> [Instructions for the task]: Within the records below, filter for lines carrying the word "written" and copy them.

> [Input]:

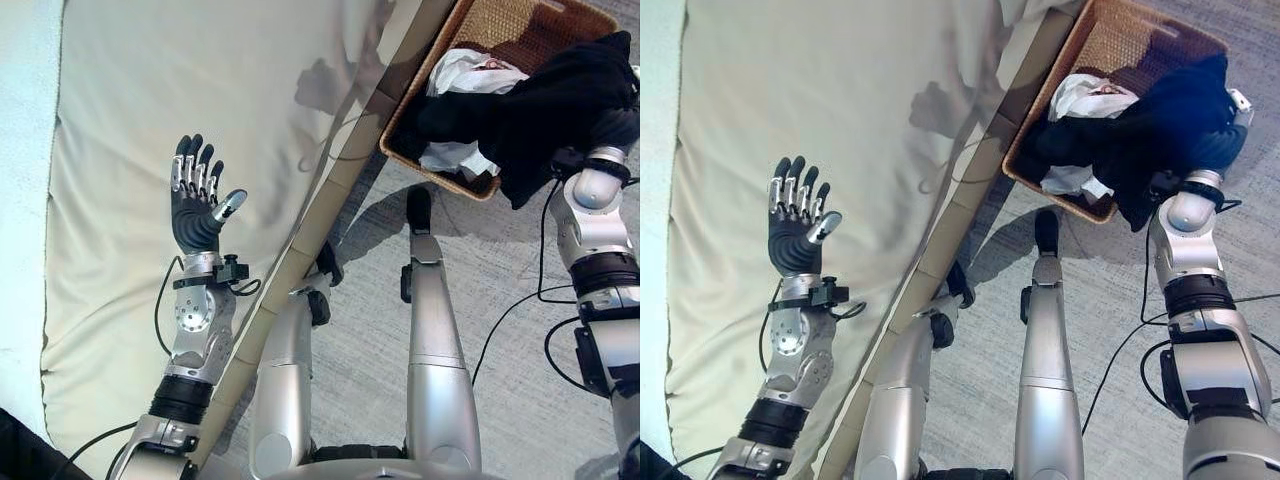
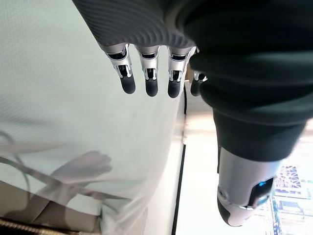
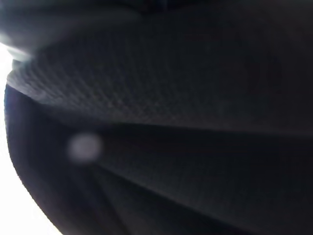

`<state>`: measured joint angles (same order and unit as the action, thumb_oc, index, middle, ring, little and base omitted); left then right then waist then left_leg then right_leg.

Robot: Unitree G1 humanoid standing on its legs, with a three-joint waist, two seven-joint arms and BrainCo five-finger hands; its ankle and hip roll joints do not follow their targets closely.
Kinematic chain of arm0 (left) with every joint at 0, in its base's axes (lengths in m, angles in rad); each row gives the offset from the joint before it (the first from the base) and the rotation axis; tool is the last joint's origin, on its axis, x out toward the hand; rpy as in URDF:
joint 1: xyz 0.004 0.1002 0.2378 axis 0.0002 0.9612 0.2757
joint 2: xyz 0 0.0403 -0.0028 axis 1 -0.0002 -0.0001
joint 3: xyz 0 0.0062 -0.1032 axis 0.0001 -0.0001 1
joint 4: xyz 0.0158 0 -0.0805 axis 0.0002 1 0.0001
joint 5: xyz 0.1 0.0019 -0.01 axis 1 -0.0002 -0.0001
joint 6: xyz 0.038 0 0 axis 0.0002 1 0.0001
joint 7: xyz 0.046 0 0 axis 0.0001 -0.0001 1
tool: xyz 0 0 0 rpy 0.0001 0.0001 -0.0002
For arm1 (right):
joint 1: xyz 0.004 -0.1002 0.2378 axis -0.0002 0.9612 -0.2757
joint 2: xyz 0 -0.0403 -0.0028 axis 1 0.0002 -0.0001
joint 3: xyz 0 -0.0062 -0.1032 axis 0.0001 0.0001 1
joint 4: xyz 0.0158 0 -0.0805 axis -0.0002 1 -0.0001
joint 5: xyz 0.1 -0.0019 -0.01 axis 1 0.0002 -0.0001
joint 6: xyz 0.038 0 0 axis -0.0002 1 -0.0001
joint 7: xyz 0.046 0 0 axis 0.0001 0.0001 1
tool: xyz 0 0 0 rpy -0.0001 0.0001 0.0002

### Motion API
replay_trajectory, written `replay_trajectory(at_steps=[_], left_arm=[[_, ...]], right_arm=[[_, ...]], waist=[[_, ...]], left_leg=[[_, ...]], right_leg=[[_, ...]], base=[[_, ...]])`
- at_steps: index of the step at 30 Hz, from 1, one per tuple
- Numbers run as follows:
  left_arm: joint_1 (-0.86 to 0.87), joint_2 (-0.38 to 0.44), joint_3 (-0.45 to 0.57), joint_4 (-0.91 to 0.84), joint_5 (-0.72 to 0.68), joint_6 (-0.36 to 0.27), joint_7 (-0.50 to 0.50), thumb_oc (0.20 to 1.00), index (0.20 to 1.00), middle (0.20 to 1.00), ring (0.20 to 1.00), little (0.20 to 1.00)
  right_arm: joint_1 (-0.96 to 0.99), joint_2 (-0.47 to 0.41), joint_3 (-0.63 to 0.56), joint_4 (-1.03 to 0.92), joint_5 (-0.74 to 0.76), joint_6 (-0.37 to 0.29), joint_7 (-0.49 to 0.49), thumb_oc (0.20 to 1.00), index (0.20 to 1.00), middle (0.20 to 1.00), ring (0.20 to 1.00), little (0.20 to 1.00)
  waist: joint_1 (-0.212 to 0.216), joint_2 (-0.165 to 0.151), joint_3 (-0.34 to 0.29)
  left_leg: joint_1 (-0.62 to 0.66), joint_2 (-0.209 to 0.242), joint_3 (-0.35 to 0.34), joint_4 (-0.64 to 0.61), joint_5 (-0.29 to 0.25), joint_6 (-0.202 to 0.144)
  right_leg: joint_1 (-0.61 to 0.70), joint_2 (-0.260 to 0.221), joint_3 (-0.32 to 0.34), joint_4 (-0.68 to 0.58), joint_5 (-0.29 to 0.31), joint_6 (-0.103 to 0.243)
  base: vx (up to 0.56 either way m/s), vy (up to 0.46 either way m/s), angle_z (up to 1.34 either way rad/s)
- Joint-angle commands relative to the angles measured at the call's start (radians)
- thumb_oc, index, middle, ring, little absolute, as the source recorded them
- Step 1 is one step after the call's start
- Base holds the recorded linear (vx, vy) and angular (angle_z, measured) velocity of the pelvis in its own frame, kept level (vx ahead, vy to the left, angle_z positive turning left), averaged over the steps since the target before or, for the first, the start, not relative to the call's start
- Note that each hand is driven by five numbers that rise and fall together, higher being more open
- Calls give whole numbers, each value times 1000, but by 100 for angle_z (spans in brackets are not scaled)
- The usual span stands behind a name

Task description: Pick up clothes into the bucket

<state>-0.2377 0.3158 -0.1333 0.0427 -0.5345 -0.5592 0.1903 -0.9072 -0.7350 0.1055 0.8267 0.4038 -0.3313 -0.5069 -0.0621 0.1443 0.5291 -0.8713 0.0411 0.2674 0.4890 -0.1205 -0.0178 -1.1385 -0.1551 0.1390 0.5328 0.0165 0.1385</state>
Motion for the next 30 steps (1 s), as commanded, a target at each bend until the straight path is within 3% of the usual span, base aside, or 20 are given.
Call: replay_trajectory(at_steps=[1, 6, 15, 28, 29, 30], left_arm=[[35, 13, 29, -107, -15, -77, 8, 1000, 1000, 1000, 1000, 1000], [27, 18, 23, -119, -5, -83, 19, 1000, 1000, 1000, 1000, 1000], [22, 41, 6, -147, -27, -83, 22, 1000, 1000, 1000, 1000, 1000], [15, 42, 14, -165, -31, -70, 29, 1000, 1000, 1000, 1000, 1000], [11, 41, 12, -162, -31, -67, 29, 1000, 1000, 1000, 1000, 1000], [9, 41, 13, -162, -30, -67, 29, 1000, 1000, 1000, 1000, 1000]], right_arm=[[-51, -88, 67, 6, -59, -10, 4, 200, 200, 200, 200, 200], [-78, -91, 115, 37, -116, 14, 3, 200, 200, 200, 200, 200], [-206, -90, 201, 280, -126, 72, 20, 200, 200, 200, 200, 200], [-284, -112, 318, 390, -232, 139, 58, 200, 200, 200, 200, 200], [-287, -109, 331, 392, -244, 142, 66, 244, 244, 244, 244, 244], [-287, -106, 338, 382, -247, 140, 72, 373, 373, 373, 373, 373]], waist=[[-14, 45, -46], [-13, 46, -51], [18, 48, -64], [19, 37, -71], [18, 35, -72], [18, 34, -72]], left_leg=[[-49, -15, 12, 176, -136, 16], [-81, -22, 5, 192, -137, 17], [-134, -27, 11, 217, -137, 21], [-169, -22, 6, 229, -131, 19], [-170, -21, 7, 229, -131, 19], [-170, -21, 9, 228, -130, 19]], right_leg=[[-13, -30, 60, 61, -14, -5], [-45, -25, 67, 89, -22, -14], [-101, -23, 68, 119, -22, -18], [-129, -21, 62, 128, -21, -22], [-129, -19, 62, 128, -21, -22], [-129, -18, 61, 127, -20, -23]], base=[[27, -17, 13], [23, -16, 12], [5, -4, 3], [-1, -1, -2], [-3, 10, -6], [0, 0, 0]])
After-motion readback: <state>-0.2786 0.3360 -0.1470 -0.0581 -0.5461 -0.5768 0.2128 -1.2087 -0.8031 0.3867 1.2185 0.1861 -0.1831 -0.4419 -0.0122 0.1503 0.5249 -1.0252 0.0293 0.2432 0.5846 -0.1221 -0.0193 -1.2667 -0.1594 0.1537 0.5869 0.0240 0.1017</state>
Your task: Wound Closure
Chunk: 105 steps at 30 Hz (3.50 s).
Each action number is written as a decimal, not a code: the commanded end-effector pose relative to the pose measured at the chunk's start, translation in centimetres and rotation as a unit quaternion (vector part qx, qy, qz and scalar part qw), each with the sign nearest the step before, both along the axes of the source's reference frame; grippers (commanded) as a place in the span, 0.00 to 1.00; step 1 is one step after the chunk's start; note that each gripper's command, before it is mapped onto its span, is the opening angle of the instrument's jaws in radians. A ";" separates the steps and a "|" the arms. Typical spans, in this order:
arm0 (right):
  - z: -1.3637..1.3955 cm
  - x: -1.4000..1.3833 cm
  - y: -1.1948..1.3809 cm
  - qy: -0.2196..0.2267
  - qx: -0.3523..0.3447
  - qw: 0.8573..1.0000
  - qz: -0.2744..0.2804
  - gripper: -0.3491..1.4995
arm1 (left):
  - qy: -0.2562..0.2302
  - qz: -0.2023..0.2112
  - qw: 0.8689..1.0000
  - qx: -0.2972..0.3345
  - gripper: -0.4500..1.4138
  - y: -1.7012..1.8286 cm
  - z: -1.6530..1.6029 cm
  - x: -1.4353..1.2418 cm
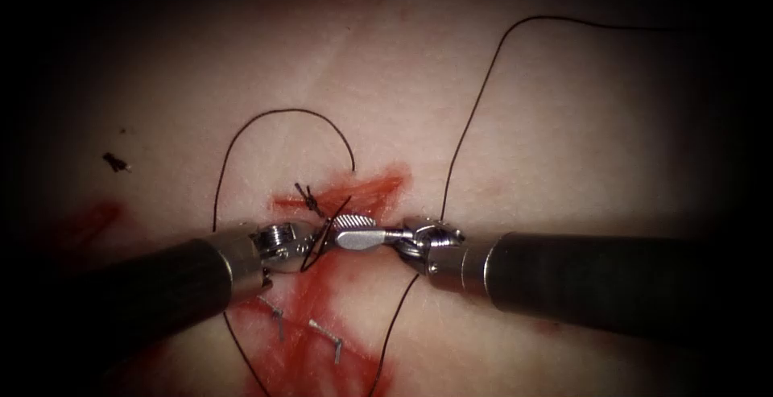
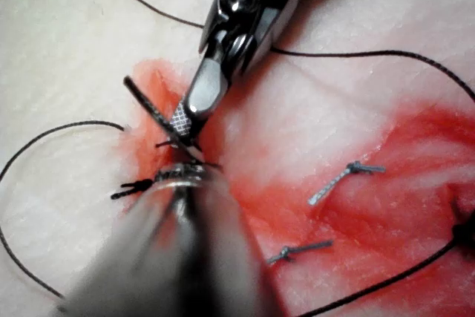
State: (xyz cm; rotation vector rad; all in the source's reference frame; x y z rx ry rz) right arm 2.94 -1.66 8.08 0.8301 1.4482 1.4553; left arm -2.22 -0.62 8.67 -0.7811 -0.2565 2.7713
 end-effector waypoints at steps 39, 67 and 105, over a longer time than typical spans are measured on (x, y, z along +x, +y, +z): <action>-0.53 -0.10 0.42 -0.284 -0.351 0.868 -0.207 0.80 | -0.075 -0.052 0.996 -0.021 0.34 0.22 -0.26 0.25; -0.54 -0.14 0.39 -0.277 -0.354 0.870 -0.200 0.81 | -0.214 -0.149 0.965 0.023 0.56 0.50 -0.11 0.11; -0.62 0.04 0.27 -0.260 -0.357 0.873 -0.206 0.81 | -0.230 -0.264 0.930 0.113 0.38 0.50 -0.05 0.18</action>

> [Result of this exercise]:
replay_trajectory, written `replay_trajectory(at_steps=[_], left_arm=[[_, ...]], right_arm=[[_, ...]], waist=[[_, ...]], left_leg=[[_, ...]], right_leg=[[_, ...]], base=[[_, ...]])`
Each action number is written as a decimal, not a code: the commanded end-effector pose relative to the pose measured at the chunk's start, translation in centimetres and rotation as a unit quaternion (vector part qx, qy, qz and scalar part qw), each with the sign nearest the step before, both along the axes of the source's reference frame; grippers (commanded) as a place in the span, 0.00 to 1.00; step 1 is one step after the chunk's start; note that each gripper's command, before it is mapped onto its span, is the opening angle of the instrument's jaws in radians. A ";" separates the steps and a "|" the arms. Typical spans, in this order:

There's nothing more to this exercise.